*Task data*
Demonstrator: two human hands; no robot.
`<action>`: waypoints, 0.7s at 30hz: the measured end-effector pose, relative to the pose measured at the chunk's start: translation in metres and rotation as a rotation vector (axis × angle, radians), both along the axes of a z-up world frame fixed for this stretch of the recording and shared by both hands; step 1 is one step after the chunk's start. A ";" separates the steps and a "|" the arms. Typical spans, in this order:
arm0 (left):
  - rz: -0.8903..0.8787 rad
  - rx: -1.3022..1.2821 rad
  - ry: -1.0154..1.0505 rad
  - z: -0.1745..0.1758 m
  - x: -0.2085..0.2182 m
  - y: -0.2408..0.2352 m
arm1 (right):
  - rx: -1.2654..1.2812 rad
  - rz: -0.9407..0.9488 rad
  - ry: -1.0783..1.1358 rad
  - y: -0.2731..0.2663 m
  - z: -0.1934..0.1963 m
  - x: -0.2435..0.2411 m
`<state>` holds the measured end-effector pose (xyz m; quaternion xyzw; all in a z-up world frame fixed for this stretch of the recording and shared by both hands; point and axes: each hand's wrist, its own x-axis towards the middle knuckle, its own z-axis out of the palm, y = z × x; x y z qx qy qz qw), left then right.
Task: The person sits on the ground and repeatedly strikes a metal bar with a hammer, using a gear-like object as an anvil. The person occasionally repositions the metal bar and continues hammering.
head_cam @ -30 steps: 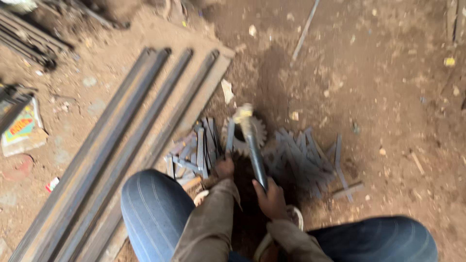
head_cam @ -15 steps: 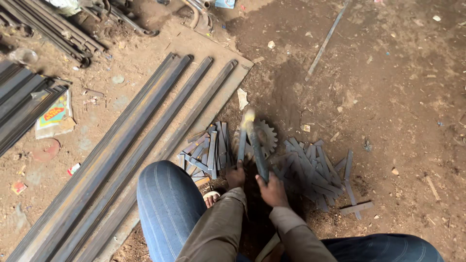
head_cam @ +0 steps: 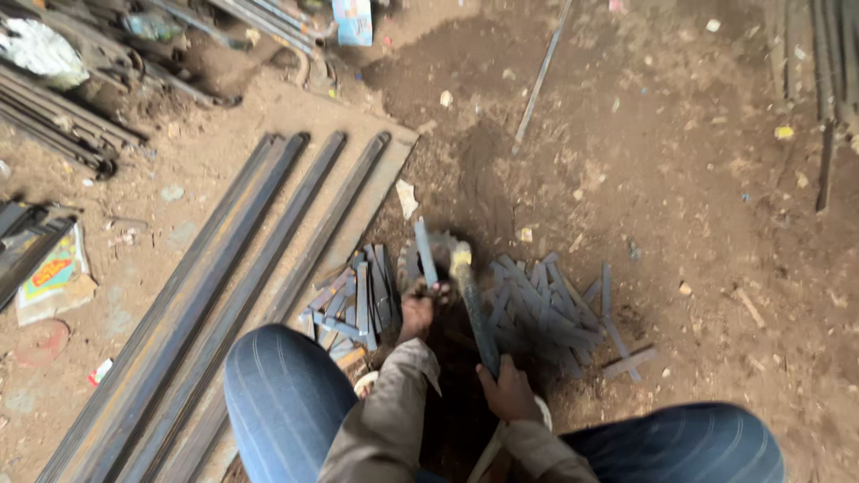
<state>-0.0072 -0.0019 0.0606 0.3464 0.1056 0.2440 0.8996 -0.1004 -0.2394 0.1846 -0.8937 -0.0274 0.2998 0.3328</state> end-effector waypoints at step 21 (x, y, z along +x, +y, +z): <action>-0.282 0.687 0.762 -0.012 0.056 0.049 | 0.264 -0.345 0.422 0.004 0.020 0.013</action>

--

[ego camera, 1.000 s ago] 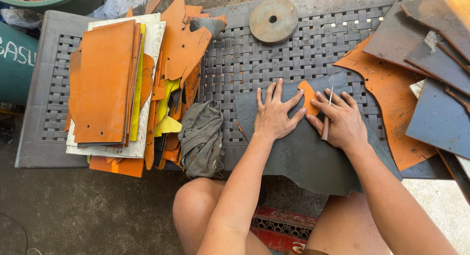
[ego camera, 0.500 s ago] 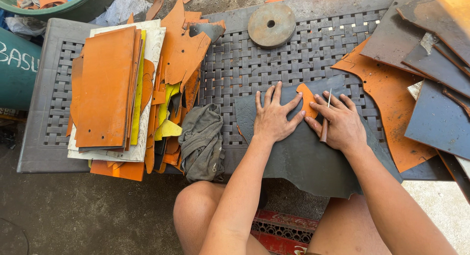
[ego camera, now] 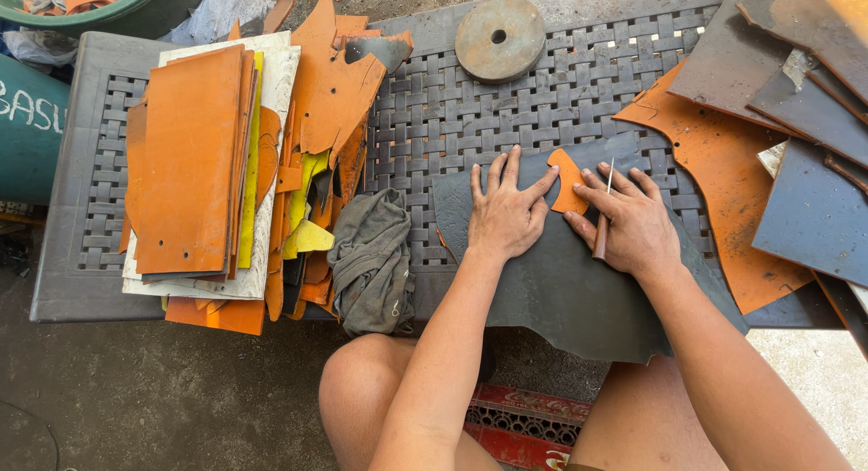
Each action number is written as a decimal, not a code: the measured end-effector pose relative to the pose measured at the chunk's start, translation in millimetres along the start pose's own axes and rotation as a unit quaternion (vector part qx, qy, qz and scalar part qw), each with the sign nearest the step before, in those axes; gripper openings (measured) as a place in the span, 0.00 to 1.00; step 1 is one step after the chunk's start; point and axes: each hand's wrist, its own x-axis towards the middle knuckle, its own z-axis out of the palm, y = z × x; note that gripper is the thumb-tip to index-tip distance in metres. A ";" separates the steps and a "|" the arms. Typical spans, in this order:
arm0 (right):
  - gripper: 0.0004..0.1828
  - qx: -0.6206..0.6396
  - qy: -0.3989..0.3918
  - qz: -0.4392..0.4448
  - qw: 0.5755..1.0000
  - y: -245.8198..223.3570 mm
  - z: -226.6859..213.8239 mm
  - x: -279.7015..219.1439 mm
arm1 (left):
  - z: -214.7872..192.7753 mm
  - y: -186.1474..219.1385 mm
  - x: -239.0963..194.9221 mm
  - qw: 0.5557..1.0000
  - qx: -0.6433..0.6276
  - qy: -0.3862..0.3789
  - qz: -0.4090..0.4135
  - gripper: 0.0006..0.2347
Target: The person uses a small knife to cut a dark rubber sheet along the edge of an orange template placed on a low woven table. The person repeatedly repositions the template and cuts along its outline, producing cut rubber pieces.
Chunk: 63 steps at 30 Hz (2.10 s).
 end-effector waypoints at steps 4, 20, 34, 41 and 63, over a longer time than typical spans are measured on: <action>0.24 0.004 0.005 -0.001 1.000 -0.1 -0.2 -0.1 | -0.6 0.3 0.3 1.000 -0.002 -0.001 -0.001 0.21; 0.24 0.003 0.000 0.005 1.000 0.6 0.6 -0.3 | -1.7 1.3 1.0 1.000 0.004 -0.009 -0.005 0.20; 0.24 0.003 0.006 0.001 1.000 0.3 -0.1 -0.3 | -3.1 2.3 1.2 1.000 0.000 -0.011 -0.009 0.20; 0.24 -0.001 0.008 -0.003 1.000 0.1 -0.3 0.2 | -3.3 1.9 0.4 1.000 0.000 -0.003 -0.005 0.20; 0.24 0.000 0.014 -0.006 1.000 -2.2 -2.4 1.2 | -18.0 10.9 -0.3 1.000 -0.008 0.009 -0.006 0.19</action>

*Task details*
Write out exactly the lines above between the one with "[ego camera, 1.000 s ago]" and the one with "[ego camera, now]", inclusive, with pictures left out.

*Result for this task*
[ego camera, 1.000 s ago] 
[ego camera, 0.500 s ago] 
[ego camera, now] 

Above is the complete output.